Density plot of the MCMC samples for the parameters in each model.Density plot of the MCMC samples for the parameters in each model.

We can also compare the models together in a single plot by passing a list of model dataframes into ggs_caterpillar().

ggs_caterpillar(D = list(ggs_flat, ggs_informative), line = 0,
                thick_ci = c(0.05, 0.95), thin_ci = c(0.025, 0.975)) +
  # Parse the labels as formatted math
  scale_y_discrete(
    breaks = as.character(unique(ggs_flat$Parameter)),
    labels = parse(text = as.character(unique(ggs_flat$Parameter)))) +
  labs(caption = "Intervals: thick 90%, thin 95%. Point: median.", 
       y = NULL, x = NULL) + 
  theme_grey(base_size = 14)

Caterpillar plot of the MCMC samples for the parameters in each model.

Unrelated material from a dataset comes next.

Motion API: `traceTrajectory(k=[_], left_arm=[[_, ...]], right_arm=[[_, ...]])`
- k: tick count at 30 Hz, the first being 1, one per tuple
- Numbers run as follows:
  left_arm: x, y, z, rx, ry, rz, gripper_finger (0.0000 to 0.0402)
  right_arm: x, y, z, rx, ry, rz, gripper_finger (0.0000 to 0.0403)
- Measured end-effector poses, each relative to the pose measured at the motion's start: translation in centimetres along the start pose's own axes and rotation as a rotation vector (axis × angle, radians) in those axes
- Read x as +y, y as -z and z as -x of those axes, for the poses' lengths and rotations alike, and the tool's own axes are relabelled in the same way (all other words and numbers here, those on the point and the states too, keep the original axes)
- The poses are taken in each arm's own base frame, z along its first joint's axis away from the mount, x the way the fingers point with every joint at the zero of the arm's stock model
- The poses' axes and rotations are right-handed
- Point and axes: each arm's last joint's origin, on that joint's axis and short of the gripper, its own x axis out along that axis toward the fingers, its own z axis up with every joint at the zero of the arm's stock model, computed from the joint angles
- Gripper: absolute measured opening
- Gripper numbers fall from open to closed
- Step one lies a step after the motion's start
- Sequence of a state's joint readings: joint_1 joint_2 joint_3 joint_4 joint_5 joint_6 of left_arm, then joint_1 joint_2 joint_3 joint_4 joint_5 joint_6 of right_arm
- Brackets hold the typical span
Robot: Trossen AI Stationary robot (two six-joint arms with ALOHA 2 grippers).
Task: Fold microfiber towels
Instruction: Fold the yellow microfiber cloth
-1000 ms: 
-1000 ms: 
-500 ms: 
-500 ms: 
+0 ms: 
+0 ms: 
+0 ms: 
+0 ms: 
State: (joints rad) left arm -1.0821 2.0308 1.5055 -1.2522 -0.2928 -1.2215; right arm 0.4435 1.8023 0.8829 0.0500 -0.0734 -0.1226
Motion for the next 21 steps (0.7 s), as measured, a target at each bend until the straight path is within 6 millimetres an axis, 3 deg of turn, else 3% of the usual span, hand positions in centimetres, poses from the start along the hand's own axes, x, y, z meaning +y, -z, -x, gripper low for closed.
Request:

There’s a lot of useful information here. First, the intervals in the flat prior model are wider than the ones for the informative model. The two models largely agree on the values in the female group, although the flat prior model is wider. These wider intervals indicate greater uncertainty about the parameter values. The two models disagree on the male group, because the informative model assigns little prior probability to values greater than .25 but the flat model doesn’t discount those possibilities.

The models also demonstrate the regularizing effect of prior information. Regularization broadly refers to techniques to avoid overfitting a dataset. Priors can regularize a model by making it skeptical of certain parameter values—in this case, high values of left-handedness. The male probabilities in the flat model are basically pulled towards the values in the informative prior (.1-ish). We can see this effect in how the midpoint is shifted in the flat model versus the informative model.


I would be remiss if I didn’t end with the following disclaimer/trivia. In a way, the question behind this post is ill-posed because handedness is not quite a binary measure. Some years ago, I had a class on stuttering and fluency disorders. (I used to be a speech pathologist.) There once was a lot of research on the association between handedness and stuttering, and at some point, researchers figured out that they could measure handedness as a continuous measure. They gave people a survey asking which hands they use for certain tasks and then computed a so-called dextrality quotient from the responses. I had the concept driven home when I once saw my wife casually switch between her left and right hands while brushing her teeth. I would probably poke a hole through my cheek if I used my left hand! So: Handedness may be a matter of degree. (Or maybe not. I mostly wanted to mention the dextrality quotient. It’s fun to think about.)